Defensive Coordinator, Teryl Austin, went right back to the well with another nickel blitz fro Maulet. This time he gets home, untouched, causing a Burrow fumble.

Thanks to the Holy Roller rule, an offensive fumble after the two-minute warning can only be advanced if recovered by the player that fumbled and it goes back to the spot of the fumble recovery. This effectively takes the ball out of field goal range for the Bengals. The clock is also taken back to the time of the fumble recovery, back to 1:31, before the play clock starts for the 4th-down play.

Not that the Bengals wanted to use up any more of that clock anyways.

They snapped their punt with a whole 15 seconds on the play clock AND booted it into the end zone for a quick touchback. All in all, only 8 seconds coming off the clock.

That means from the 1st & 10 after the Burrow QB sneak from the Pittsburgh 44-yard line, the Bengals only took off 49 seconds of the game clock, without the Steelers using a timeout while it was running.

I understand the Bengals may not have wanted to settle for another field goal in overtime due to the issues created on special teams team thanks to a long snapper injury, but the Bengals young Head Coach, Zac Taylor, cannot simply ignore running down the clock in this situation. Sans forcing a turnover, the Steelers had no business getting the ball back with enough time to put together a legitimate offensive drive.

Even if you don’t criticize the play calling inside of field goal range, punting the ball with 15 seconds on the play clock when the game clock is still running is inexcusable.

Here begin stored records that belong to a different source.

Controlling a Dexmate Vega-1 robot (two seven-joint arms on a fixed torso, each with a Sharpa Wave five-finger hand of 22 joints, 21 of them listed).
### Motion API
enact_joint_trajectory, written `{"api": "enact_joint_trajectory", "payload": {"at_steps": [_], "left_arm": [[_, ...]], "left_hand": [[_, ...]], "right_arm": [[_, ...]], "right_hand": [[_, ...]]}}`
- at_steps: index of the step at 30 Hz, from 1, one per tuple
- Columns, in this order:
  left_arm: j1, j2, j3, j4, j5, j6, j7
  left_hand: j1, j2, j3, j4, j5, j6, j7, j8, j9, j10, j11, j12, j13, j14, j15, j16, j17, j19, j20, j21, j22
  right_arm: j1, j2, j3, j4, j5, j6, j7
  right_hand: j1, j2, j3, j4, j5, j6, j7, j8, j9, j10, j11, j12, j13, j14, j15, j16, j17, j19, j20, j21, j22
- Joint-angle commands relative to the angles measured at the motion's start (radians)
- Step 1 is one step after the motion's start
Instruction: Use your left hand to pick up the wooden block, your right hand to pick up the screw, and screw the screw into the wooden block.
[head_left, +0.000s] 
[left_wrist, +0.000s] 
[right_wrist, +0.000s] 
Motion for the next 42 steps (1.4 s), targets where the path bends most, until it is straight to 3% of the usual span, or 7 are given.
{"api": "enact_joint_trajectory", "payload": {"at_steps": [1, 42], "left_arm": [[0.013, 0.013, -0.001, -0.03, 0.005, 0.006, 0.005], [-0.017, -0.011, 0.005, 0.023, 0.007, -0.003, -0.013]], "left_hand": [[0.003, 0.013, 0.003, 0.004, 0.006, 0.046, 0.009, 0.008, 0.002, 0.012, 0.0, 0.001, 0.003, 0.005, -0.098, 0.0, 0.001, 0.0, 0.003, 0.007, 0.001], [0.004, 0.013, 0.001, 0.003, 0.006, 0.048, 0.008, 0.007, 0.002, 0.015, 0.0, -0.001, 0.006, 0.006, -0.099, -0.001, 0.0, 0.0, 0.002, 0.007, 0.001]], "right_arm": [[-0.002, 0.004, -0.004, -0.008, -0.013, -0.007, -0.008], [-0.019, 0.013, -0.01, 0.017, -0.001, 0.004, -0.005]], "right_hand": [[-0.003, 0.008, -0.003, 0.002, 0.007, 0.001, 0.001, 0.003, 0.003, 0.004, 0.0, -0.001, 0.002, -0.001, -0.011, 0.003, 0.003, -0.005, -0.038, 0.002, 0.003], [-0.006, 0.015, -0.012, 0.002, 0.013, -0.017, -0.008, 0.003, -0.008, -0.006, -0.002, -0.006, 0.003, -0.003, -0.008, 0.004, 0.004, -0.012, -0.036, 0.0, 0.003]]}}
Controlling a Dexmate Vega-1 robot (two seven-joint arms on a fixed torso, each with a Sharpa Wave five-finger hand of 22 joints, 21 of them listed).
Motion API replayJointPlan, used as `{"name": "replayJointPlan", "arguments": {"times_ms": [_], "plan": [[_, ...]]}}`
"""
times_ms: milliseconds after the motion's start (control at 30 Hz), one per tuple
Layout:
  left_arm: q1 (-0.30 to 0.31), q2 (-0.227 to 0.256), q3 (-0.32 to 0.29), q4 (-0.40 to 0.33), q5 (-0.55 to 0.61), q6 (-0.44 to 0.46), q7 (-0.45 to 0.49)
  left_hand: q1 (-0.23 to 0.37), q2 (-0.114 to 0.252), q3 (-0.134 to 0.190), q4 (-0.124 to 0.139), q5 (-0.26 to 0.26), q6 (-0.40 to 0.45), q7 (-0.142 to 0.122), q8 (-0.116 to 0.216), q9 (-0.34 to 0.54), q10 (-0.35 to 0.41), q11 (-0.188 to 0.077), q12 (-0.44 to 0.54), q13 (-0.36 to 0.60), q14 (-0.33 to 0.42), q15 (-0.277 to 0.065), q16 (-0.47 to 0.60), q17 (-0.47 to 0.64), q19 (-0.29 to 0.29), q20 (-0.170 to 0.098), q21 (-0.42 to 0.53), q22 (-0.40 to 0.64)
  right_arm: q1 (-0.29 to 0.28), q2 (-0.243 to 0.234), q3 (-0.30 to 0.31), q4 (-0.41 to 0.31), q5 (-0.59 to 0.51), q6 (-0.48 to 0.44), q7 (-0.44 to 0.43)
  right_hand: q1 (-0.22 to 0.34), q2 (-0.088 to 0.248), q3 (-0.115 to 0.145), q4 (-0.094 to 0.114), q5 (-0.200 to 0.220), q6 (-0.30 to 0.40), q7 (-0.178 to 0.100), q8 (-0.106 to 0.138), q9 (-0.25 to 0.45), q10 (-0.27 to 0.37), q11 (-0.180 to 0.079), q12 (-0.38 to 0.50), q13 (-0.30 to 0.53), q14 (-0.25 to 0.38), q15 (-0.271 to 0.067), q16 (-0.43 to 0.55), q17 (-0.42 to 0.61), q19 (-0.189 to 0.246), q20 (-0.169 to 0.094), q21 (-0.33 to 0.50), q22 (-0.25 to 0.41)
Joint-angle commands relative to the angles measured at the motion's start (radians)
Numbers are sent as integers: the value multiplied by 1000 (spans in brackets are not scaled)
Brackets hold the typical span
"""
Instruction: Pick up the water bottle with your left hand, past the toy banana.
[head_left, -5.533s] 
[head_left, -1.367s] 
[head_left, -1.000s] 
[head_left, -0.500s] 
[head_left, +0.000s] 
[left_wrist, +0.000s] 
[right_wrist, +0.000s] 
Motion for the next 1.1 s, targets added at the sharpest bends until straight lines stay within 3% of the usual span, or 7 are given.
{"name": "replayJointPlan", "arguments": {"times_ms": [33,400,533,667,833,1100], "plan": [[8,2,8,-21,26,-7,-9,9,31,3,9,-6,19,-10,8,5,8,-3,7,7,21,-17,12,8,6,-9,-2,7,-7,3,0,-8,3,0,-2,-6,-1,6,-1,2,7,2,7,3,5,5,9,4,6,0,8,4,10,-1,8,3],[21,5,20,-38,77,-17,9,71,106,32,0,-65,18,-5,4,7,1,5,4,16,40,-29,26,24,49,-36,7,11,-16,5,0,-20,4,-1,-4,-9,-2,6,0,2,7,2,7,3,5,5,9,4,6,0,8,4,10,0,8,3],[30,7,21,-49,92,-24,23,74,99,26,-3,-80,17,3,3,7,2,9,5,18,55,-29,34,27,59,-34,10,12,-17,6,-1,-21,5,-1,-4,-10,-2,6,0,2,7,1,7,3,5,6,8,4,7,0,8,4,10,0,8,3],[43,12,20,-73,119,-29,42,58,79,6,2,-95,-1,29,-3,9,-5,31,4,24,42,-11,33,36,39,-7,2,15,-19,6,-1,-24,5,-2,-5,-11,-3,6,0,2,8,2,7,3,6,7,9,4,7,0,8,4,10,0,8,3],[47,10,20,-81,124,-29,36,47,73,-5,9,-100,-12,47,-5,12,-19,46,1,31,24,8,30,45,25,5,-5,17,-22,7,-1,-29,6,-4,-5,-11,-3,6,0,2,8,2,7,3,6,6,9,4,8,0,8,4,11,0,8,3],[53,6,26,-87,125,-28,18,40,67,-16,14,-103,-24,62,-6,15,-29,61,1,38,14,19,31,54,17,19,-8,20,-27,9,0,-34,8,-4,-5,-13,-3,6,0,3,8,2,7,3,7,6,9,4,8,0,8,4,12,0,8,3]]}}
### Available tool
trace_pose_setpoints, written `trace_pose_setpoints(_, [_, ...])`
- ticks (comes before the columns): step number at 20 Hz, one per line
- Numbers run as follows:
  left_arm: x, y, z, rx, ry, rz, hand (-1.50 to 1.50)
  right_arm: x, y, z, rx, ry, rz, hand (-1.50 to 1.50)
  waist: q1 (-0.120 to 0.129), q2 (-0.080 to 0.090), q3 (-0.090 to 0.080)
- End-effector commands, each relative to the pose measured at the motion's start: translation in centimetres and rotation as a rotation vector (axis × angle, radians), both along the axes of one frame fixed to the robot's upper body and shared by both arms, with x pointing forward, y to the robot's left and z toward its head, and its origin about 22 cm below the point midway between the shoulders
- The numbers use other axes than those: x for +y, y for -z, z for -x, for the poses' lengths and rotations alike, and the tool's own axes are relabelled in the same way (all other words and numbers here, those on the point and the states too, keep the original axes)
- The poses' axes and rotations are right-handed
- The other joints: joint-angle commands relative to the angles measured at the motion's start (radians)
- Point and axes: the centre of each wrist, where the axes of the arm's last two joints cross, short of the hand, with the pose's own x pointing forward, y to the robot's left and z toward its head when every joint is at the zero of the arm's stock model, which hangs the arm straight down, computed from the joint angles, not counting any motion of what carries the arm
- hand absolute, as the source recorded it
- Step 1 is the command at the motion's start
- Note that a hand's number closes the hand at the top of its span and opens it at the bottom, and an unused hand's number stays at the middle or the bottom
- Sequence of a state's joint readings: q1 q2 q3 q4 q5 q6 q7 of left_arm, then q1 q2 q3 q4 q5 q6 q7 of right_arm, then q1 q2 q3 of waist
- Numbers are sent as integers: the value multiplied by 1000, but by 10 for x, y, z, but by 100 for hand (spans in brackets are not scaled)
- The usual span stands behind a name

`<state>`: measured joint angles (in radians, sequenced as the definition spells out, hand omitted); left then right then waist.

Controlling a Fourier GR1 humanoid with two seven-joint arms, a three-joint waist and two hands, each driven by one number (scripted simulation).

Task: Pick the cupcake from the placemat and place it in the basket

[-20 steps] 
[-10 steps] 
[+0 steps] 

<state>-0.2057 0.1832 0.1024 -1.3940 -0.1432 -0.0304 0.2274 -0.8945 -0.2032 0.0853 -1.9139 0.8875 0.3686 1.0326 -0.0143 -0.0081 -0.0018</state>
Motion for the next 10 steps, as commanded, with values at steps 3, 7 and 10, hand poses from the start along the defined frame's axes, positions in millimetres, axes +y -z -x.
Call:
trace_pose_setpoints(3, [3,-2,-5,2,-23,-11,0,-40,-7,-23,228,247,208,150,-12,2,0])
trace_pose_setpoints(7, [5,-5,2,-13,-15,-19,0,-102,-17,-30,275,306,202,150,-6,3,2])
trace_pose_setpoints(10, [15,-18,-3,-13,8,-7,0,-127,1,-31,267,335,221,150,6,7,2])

The Steelers made the Bengals pay for the gift-wrapped time on the clock.

On the Cincinnati 45 yard-line with 0:21 left in the game, the Steelers still had to get into field goal range. With no timeouts, they decided to attack the middle of the field with Pat Freiermuth, a play that took 13 seconds off before spiking it.

If the Steelers only had 0:06 seconds before this play, their play calling changes drastically. You never know what the true butterfly effect would be, but in this case, it all but sealed the win for the Steelers. An all-time blunder by the Bengals, one I’m sure Zac Taylor will be kicking himself for a while.